21 Dec 2018
Message from Santa: DR2 is on its way
"The heavy load made the sleigh a bit slow", we heard a spokesperson of the reindeers say. "The data were placed under a tree at NCI, but the scientists of Australia will have to wait a little before unwrapping them", the delivery crew added. "We were riding without seatbelts, which made the journey twice as fast", revealed an insider, who prefers to remain unnamed. "Just hours after the delivery the sleigh crashed, wiping all traces of the goodies it carried." After a pause he added, "a day earlier and we would have gone back to the North Pole to wrap it all up from scratch". According to an observer with intimate knowledge of the scene that would have moved the ETA to around Chinese New Year.
Rumours aside, Australian users will soon be able to access Data Release 2 from SkyMapper, the first release to include data from the deeper Main Survey.

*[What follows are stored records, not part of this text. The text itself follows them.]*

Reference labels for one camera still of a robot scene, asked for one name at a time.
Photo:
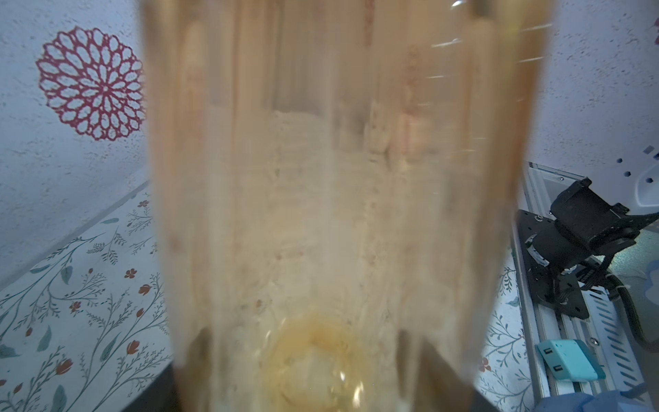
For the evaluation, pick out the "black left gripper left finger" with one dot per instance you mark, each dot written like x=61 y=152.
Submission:
x=160 y=396

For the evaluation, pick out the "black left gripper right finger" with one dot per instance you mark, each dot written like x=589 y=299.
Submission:
x=438 y=388

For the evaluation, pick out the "amber plastic spray bottle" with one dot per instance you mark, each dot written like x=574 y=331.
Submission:
x=335 y=183

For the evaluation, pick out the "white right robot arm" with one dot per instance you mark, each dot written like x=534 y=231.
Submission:
x=570 y=252

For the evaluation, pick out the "teal power adapter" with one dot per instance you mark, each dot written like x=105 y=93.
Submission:
x=570 y=360

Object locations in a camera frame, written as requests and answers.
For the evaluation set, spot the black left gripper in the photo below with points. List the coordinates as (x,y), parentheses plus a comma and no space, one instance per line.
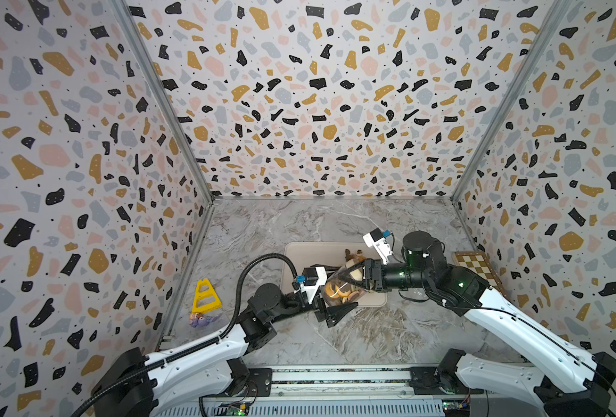
(330,317)

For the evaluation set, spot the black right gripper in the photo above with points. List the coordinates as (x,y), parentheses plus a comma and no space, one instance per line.
(374,273)

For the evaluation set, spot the jar with beige lid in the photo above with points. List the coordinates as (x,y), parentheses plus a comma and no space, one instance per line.
(335,291)

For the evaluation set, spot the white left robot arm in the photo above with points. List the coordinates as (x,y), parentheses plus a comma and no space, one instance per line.
(147,385)

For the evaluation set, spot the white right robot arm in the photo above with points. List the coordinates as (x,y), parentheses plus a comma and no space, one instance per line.
(559,377)

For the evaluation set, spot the beige plastic tray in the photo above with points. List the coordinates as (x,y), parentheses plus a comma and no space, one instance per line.
(304,255)

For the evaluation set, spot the wooden chessboard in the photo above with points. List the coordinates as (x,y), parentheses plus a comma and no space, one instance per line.
(478,262)

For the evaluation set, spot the yellow plastic triangle toy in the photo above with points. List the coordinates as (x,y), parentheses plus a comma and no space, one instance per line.
(205,299)

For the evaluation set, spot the small colourful wrapped toy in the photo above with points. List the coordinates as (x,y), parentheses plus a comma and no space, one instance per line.
(197,320)

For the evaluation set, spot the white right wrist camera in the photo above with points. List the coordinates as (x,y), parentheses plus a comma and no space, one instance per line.
(378,240)

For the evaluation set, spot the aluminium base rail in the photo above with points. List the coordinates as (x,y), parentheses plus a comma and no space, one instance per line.
(348,390)

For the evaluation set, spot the metal corner post right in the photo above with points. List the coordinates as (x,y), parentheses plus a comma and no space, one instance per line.
(558,9)

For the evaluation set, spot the metal corner post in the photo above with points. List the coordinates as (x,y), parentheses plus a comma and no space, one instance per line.
(138,48)
(558,9)

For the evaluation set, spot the metal corner post left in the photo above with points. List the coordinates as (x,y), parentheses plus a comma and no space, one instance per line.
(138,48)

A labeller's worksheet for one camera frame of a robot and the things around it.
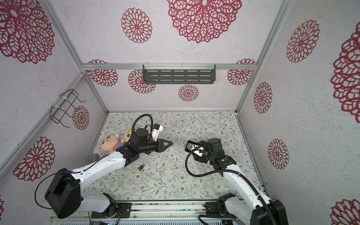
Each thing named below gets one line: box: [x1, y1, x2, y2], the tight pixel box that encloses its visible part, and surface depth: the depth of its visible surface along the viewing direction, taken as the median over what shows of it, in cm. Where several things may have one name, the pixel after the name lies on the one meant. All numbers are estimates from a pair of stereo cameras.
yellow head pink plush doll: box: [124, 128, 133, 143], surface depth 99 cm
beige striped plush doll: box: [101, 134, 126, 154], surface depth 94 cm
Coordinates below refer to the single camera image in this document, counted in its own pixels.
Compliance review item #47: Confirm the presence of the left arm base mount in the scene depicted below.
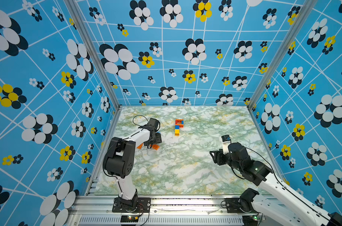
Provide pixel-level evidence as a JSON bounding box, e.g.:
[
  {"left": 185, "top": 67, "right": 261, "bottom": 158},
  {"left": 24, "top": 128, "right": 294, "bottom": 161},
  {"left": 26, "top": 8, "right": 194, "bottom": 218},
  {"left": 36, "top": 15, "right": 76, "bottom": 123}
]
[{"left": 112, "top": 197, "right": 151, "bottom": 213}]

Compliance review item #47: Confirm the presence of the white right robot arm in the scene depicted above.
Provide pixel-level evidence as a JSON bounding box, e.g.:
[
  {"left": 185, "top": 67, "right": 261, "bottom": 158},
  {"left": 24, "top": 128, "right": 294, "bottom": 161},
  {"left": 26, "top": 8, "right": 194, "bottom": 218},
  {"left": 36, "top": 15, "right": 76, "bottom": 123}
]
[{"left": 209, "top": 135, "right": 342, "bottom": 226}]

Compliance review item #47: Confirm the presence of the left aluminium corner post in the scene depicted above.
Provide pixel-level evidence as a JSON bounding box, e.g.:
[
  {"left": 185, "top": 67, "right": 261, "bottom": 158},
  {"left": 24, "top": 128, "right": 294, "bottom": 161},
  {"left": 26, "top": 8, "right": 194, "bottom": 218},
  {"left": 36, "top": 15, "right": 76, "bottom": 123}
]
[{"left": 64, "top": 0, "right": 120, "bottom": 112}]

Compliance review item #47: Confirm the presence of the right aluminium corner post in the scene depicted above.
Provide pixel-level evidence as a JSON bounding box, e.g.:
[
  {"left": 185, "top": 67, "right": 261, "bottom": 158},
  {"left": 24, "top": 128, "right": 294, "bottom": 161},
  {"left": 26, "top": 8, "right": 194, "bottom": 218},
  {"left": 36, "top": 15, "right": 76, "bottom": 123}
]
[{"left": 247, "top": 0, "right": 317, "bottom": 112}]

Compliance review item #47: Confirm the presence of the aluminium front rail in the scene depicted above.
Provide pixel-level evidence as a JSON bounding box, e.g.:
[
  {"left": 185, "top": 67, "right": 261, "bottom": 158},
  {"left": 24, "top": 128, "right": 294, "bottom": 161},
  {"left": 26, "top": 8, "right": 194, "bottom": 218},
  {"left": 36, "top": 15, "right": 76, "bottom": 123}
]
[{"left": 67, "top": 195, "right": 304, "bottom": 226}]

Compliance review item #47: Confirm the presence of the orange long lego plate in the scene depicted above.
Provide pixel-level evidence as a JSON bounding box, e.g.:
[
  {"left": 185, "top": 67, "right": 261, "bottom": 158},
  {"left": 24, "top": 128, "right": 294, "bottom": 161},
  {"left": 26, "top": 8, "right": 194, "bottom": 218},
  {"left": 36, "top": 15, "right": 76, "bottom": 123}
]
[{"left": 152, "top": 145, "right": 160, "bottom": 150}]

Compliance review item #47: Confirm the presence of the aluminium corner post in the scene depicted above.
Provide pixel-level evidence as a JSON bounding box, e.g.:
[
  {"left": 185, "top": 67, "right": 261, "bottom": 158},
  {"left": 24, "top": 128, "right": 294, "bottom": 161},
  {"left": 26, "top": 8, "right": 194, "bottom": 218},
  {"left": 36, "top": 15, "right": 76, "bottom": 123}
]
[
  {"left": 64, "top": 0, "right": 120, "bottom": 112},
  {"left": 247, "top": 0, "right": 317, "bottom": 112}
]

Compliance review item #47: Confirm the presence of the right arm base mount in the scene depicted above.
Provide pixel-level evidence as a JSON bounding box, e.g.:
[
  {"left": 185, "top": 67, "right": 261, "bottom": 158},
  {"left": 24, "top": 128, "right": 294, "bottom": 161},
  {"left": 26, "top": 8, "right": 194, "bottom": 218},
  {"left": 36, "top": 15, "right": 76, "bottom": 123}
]
[{"left": 224, "top": 198, "right": 257, "bottom": 214}]

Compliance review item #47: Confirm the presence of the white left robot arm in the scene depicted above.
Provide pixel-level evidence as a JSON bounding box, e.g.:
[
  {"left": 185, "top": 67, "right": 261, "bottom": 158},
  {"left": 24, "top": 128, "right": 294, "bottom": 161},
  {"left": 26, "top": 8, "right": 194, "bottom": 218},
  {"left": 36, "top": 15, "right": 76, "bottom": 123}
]
[{"left": 102, "top": 118, "right": 162, "bottom": 211}]

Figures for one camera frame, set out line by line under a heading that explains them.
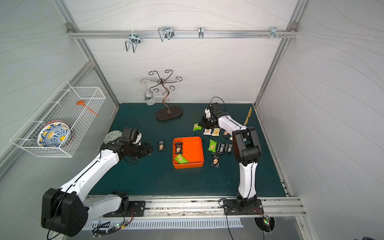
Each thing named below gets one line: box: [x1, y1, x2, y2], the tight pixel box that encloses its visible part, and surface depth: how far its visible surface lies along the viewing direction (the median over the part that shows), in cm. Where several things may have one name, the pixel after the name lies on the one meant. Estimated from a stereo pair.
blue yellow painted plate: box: [37, 120, 75, 148], surface depth 62 cm
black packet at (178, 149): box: [174, 142, 183, 155], surface depth 97 cm
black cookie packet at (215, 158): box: [210, 153, 221, 169], surface depth 91 cm
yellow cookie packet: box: [211, 127, 221, 136], surface depth 103 cm
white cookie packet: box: [203, 128, 212, 136], surface depth 105 cm
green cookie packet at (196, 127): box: [193, 123, 202, 132], surface depth 100 cm
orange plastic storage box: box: [172, 136, 204, 169], surface depth 95 cm
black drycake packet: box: [158, 140, 166, 152], surface depth 97 cm
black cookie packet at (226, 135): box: [221, 131, 232, 139], surface depth 103 cm
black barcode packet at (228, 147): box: [224, 143, 233, 153], surface depth 97 cm
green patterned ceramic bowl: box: [103, 130, 123, 145], surface depth 100 cm
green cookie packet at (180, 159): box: [174, 154, 189, 164], surface depth 91 cm
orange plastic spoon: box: [76, 100, 99, 117], surface depth 80 cm
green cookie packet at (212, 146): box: [207, 139, 218, 153], surface depth 97 cm
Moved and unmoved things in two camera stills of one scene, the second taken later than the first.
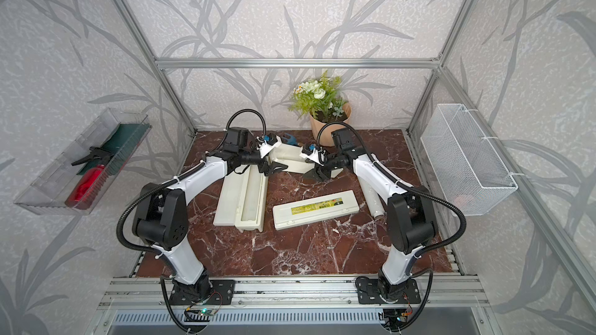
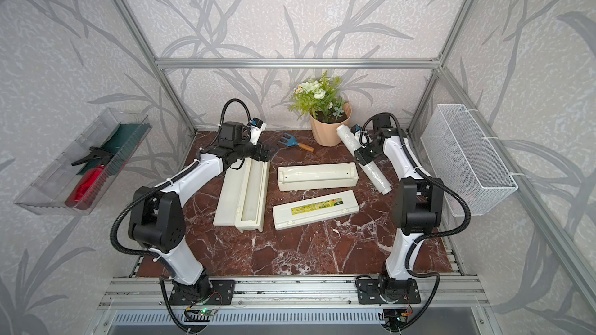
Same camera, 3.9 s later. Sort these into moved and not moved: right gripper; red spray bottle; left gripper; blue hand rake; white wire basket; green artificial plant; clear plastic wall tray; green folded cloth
Moved: left gripper; right gripper
Not moved: red spray bottle; white wire basket; clear plastic wall tray; green folded cloth; green artificial plant; blue hand rake
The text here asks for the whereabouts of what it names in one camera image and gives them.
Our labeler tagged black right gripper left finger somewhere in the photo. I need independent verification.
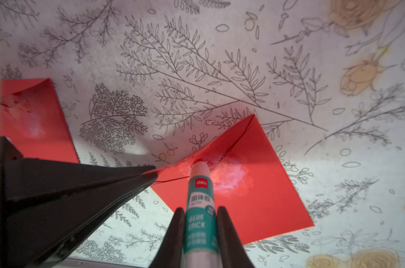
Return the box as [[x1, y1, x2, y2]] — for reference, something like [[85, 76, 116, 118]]
[[149, 207, 186, 268]]

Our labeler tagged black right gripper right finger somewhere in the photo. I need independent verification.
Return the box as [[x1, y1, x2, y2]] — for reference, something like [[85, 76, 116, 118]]
[[216, 206, 254, 268]]

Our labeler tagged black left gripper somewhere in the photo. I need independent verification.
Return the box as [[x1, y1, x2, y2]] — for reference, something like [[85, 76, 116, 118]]
[[0, 136, 158, 268]]

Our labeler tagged green white glue stick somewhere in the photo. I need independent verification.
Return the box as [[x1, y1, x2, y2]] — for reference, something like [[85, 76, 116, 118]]
[[182, 161, 220, 268]]

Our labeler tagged red envelope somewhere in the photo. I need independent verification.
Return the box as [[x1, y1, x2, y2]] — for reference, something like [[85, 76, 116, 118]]
[[0, 78, 79, 164], [152, 115, 314, 244]]

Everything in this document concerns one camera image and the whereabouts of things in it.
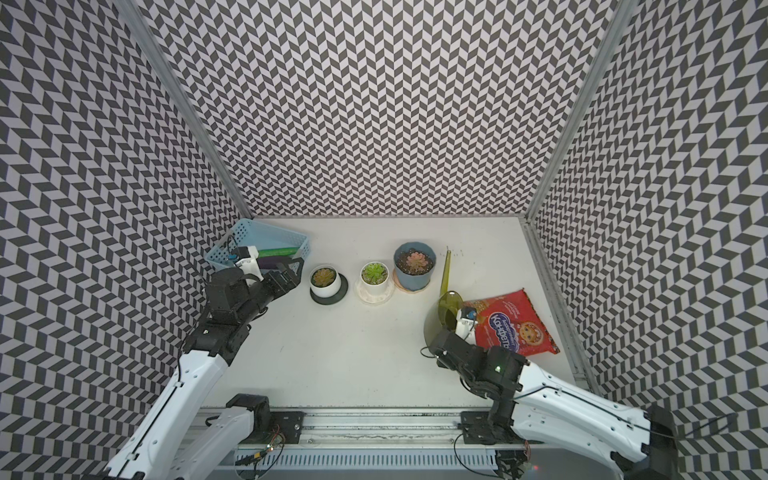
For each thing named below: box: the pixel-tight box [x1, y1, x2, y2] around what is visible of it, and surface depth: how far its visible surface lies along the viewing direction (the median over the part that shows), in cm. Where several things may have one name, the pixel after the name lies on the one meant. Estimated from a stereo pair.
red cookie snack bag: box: [463, 288, 560, 358], surface depth 88 cm
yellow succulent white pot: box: [309, 264, 341, 298], surface depth 95 cm
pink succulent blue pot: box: [394, 241, 437, 291], surface depth 95 cm
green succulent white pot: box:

Data Release 2 includes 120,000 images observed over four years from March 2014. Over 500 million unique astrophysical objects are catalogued and cross-matched against Gaia DR2, 2MASS, AllWISE, GALEX, PS1 as well as against spectroscopic catalogues such as GALAH DR2.1, 2dFLenS, 6dFGS and 2QZ.
The gain in depth is most noticeable in the g and r bands, where the Shallow Survey exposures are only 5 sec long, compared to the Main Survey's 100 seconds. The following two g images of the edge of the galaxy M83 are from the Shallow and Main Survey respectively:
Data access services will be set up at NCI after the Christmas break to enable general access.